Я листала страницы и видела руки, лица, обломки кораблей, китов, гарпуны, кости, снова лица. Разные – внимательные, корчившие гримасы, смеющиеся. Я думала, что знаю все о чувствах моряков-китобоев, но рисунки Тэйна перевернули все мои представления с ног на голову. Одиночество и жестокость, наслаждение и красота, волнение и грусть – вот что я видела и о чем прежде даже не догадывалась. А Тэйн попросту взял и перенес все это на бумагу. Мне не хотелось отрываться от этих страниц, этой жизни, этого мира. Хотелось изучить его полностью, неторопливо, рассмотреть каждую деталь. Но я чувствовала нетерпение Тэйна и понимала, что ощущаешь, когда нечто очень ценное для тебя вдруг оказывается в чужих руках. Я бережно закрыла журнал и отдала Тэйну.
– Как ты так сумел? Кто тебя научил? – только и смогла вымолвить.
– Я просто рисовал и все. Сам научился.
У меня возникло множество вопросов к нему: как он сумел сделать рисунки такими искренними, полными чувств? Рисовал ли он с натуры или по памяти? Есть ли у него еще наброски? Но Тэйн не горел желанием поговорить.
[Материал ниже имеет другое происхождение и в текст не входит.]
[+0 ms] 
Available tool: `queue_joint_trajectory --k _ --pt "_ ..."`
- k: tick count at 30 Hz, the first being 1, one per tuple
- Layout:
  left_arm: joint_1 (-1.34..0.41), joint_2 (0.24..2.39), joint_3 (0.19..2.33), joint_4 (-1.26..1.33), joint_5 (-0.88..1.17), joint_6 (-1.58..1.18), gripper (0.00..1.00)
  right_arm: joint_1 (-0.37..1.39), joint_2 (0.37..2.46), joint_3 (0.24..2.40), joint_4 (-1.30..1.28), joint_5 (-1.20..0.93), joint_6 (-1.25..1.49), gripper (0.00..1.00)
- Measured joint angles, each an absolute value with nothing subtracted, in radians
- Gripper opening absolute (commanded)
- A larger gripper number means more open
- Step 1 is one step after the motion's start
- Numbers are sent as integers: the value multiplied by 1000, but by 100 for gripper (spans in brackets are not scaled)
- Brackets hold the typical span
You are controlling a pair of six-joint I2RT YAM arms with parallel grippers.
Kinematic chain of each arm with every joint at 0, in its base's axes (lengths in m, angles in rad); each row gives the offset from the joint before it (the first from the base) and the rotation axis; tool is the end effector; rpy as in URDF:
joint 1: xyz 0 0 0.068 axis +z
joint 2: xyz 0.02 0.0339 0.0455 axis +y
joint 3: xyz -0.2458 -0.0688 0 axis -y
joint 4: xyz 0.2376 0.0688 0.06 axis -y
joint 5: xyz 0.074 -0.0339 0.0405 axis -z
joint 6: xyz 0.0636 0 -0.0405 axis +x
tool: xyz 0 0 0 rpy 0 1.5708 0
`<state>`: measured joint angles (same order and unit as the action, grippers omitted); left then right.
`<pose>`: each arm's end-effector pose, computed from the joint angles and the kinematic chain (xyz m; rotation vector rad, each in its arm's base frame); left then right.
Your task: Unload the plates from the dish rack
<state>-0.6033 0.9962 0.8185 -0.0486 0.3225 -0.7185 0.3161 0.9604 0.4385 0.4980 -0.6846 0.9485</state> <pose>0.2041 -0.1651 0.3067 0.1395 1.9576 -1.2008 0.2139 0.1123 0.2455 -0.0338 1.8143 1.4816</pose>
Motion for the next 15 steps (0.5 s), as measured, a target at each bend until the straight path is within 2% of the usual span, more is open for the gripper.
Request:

Он сидел, уткнувшись в свой журнал, сжимая его напряженными до предела руками.
– Я никогда не видела ничего подобного, – призналась я.
Тэйн постучал пальцами по обложке дневника.
– Да это так… просто время скоротать, – поморщился он.
– Понятно, – кивнула я, закусив губу. – Мне понравилось. Очень. Это просто здорово. Моя мать вечно разглагольствует об искусстве. Помню, она утверждала, что только самые изысканные и утонченные натуры могут стать художниками. Я бы никогда не подумала, что кто-то вроде тебя может так рисовать.
Он приподнял бровь.
– Вроде меня?
Я затрясла головой.
– Нет, нет! Я не то хотела сказать. Имела в виду, тот, кто не брал уроки, у кого нет средств…
Он лишь смотрел на меня. Я тяжело вздохнула, потому что сказала не то и не знала, как выразить то, что чувствовала на самом деле.
– Я не… Моя мать всегда водила меня на всякие там вернисажи и повторяла, что это… красиво, утонченно или изящно… Эти художники… их картины, на которые она заставляла смотреть… Там были цветы, лошади. Все такое милое и радостное. И все какое-то одинаковое. А твои рисунки – они… они такие простые, безыскусные.
– О! – только и вырвалось у него.
– Нет, не то. Я хочу сказать, что твои рисунки гораздо лучше тех. Они как сама жизнь, без прикрас, – я перевела дыхание, потерла виски. – Картины, что показывала мать, будто одинаковые. Симпатичные и милые, на них приятно посмотреть, но на них нарисовано то, чего не существует. Мать говорит, что искусство призвано отражать жизнь. Вот я и считала, что она хочет такой же приятной и милой жизни, как на картинах. Но никогда не задумывалась о том, что может быть наоборот. Что рисунок способен действительно показывать настоящую жизнь и оттого становиться… живым.
Я снова вздохнула. Тэйн не шевелился.
– Я всегда думала, что знаю, какая жизнь у вас, у тех, кто приехал на остров Принца, но ошибалась. А ты показал, как все на самом деле. Какой в этом толк? Раньше я не размышляла о том, как вы живете, но твои рисунки…
Я закрыла глаза и представила один из них: мальчик с опущенной головой. Одной рукой закрыл лицо, как будто плачет, второй – тянет снасть. Его рука такая слабая и сильная одновременно…
– Твои рисунки помогли мне увидеть других. Ты и твои рисунки… – я снова замотала головой.
Я говорила не то, что хотела сказать, но вдруг, к своему удивлению, заметила, с какой страстью смотрел на меня Тэйн, и беспомощно взмахнула руками.
– Просто… спасибо, что дал мне на них взглянуть.